How to prevent FluBot from infecting your smartphone

First of all, and of course, don’t click on those links. Not click on weird links in general, such as those that ask you to track a package that you have not ordered. These are just the best cybersecurity practices; always check the legitimacy of a link before opening it, whether on a smartphone, tablet or computer. Note that oonly Android phones are affected by FluBot; IPhones can receive the message and open the pop-up window, but the app cannot be installed on iOS.

You can also make sure that your Android apps are not able to install any unknown applications without your permission. This will prevent apps like FluBot from sneaking onto your device. For Android 8 or later, go to Settings> Applications> Special access> Install unknown applications, then make sure that “Prohibited“is defined for your applications. If an application says”Authorized”, Replace it with“Prohibited. “For Android 7 or earlier, go to Settings> Security (Where Lock screen and security) and ensure that “Unknown sources“is disabled.
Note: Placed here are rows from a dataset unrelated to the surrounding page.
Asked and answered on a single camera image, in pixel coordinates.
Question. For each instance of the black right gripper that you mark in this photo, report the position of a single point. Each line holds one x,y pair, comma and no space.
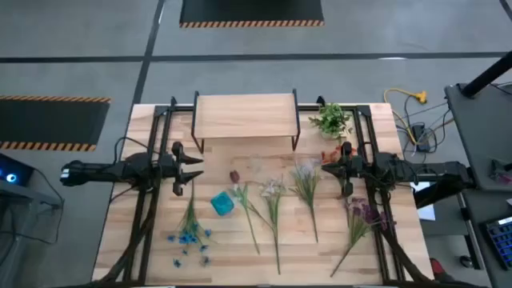
348,168

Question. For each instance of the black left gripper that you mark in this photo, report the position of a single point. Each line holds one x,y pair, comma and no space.
178,168

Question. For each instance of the orange artificial flower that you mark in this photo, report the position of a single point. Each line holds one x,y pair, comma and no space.
330,156

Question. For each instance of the pale lavender grass flower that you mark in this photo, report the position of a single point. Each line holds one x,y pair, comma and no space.
306,180

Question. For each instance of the dark red artificial tulip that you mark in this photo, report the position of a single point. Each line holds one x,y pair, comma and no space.
234,176

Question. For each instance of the purple artificial orchid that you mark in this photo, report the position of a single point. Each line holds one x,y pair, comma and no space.
362,214

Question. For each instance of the white veined artificial flower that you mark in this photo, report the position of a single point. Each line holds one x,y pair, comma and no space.
273,188

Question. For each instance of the green stems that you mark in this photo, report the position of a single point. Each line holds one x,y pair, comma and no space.
186,239

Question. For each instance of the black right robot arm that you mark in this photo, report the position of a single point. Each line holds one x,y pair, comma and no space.
440,170

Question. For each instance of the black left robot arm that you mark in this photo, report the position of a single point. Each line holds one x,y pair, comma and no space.
100,172

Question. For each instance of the wooden shelf black metal legs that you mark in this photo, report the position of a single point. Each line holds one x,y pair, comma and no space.
244,116

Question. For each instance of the blue glass vase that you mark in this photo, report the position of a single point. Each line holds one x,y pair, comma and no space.
222,204

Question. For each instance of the green plant white pot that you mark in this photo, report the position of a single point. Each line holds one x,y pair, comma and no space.
332,120

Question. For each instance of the black power strip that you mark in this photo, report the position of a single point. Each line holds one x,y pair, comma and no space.
421,138

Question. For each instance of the white paper sheet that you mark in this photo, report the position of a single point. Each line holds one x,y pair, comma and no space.
426,212

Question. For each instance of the grey side table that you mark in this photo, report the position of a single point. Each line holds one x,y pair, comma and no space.
480,132

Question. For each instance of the black hazard-striped floor mat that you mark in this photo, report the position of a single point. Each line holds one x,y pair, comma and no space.
48,120
252,10

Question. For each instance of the black computer mouse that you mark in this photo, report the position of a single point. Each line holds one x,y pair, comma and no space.
466,261

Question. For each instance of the black computer blue light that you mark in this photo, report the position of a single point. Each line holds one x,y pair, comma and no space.
12,172

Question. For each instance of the black pole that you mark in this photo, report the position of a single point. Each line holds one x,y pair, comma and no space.
488,74

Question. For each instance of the blue backlit keyboard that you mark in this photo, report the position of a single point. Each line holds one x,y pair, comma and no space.
502,242

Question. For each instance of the black metal table frame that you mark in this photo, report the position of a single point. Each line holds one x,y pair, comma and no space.
182,108
If you have patted the link in the text message, but no downloaddead all applications, the good news is that there doesn’t seem to be any risk at this time. From what we understand, FluBot is only effective when you download the application linked to the link in the pop-up window; the link in the SMS just takes you to the pop-up window, so that this process alone should not infect your phone with malware. However, CERT NZ recommends that you change your passwords if you have tapped on this SMS link, just for security.

Well, let’s say you made select the link in the pop-up window and you have downloaded the FluBot app hidden inside. Do not panic. Reset your phone to factory settings to completely remove all traces of FluBot from your device, or restore from backup of before downloading the FluBot app. Then change all the passwords for your connected accounts. You’ll also want to contact your bank to make sure there hasn’t been any suspicious activity on your account. And then never click or tap on any unexpected links again.